暗躍する組織
「あの聖女候補もダメ、魔女もダメ、占い師もダメ…なんて使えない連中ばかりなんだ!」
一人の若い青年が喚く。
それに、幼い少女が答えた。
「ほほ、そなた失敗ばかりじゃのう。次は妾に任せておけ」
「い、いや!まだいける!」
「いや、ダメだ」
少年が答えた。
「これはお前の失敗じゃない。現に作戦は、どれも成功しかけていただろう?邪魔をされてばかりだったけど」
「そ、それは…」
「邪魔をした女を叩かなければ、どんな作戦をたてようと失敗する。なんたってその女は聖魔力を持つ聖女で、世界から失われた獣人の末裔だ」
「…」
青年はなにも言い返せない様子で歯ぎしりした。
「そなたは本当に年下には甘いのう」
「姉さん、あまりいじめないであげてよ」
少年は少女を嗜める。
そして言った。
「次は僕と姉さんであの女を潰す作戦を練る。
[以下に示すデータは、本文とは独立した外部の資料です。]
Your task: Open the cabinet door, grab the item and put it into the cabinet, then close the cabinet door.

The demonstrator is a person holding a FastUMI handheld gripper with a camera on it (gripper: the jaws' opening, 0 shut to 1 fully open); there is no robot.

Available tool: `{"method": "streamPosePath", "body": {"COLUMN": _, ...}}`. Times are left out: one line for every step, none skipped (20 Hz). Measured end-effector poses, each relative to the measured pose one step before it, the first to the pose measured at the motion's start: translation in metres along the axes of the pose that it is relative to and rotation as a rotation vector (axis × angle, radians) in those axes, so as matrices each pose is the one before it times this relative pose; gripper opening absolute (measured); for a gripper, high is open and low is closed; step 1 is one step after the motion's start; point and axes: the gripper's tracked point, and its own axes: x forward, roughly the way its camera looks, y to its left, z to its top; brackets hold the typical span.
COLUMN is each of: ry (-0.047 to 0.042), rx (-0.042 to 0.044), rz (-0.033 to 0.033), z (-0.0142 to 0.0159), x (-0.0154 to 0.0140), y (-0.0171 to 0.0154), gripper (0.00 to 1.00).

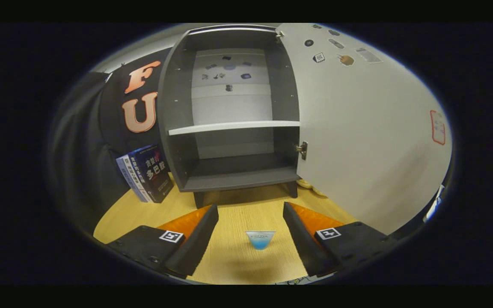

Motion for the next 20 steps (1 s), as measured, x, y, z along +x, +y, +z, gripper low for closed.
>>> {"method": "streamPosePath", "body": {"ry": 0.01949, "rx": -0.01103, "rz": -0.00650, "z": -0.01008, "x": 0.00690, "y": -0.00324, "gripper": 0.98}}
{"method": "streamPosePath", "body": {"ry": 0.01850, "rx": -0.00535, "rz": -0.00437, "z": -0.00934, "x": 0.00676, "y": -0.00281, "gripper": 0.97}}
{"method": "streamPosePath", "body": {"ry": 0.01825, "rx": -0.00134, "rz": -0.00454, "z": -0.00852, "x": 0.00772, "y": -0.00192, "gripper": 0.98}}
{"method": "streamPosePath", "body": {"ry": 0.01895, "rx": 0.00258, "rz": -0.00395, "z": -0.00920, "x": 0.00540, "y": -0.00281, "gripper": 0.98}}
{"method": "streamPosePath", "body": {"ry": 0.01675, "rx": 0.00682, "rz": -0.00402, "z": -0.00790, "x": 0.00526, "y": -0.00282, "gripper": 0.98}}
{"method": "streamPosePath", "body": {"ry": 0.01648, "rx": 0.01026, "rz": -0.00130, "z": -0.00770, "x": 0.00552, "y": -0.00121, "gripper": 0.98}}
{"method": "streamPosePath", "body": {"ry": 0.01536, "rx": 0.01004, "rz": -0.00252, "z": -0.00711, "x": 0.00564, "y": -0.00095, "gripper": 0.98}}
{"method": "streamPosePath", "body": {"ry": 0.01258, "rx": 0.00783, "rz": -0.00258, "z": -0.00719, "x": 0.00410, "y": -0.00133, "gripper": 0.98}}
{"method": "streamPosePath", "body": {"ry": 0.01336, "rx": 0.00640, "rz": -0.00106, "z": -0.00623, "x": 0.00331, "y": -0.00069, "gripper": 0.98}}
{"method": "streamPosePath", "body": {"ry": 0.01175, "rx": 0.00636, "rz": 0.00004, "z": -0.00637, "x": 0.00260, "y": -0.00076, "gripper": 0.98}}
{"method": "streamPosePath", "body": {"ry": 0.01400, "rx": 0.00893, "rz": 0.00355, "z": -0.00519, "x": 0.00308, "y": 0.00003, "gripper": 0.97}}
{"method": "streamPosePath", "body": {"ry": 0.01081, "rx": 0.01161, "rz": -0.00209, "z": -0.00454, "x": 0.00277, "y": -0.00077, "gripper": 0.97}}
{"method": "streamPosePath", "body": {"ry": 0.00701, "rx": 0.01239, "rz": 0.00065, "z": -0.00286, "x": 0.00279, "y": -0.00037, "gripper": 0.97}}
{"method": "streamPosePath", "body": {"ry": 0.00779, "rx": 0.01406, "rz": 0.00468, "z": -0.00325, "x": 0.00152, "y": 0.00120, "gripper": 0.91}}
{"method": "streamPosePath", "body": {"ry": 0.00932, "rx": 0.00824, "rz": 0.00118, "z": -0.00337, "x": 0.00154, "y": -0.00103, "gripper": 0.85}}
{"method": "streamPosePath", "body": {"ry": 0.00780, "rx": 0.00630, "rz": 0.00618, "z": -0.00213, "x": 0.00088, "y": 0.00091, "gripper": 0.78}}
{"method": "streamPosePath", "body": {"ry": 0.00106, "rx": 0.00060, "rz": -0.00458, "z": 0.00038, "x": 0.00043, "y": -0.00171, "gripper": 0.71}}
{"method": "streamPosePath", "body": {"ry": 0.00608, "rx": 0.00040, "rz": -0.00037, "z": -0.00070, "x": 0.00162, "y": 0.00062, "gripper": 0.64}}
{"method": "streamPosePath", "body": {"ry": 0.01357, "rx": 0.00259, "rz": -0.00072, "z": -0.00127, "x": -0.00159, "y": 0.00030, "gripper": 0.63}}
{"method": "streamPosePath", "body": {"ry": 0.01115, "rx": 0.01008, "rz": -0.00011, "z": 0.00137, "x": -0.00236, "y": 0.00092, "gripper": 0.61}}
あの女を潰したら、次はお前がまた国を乗っ取る作戦を練ればいいさ」
「兄さん…姐さんも、ごめん」
「ほほ、三度も失敗して辛かったろう。子供は子供らしく年上に甘えておればよろしい」
「姉さんもなんだかんだで甘やかしてるじゃない」
呆れた目を少女に向けた少年。
少女はそれを気にせずに、青年の頭を撫でる。
青年はちょっと戸惑った表情だが、どことなく嬉しそうだ。
「…どんな作戦を立てるのだ?」
「フェラン様!!!」
アラフィフくらいの男が現れると、家族の団欒をしていた三人は即座に土下座した。
「よい、顔を上げよ。楽にするがいい。それで、どのような作戦を立てるのだ」
三人は顔を上げ、土下座はやめてそれぞれ跪いた。
「民衆の不満を焚きつけて、あの聖女を殺すのが一番かと」
「ふむ」
「ご許可いただけますでしょうか」
男は頷いた。
「いいだろう。その作戦を認めよう。作戦の実行を許可する」
「ありがとうございます!」
「あの聖女、どうにも一筋縄では行きそうにない。抜かりなくな」
「もちろんでございます!」
こうして、本人のあずかり知らぬところでシャルの殺害計画が密かに進んでいた。
そんなことは知らないシャルは、兄と猫じゃらしで遊んでいた。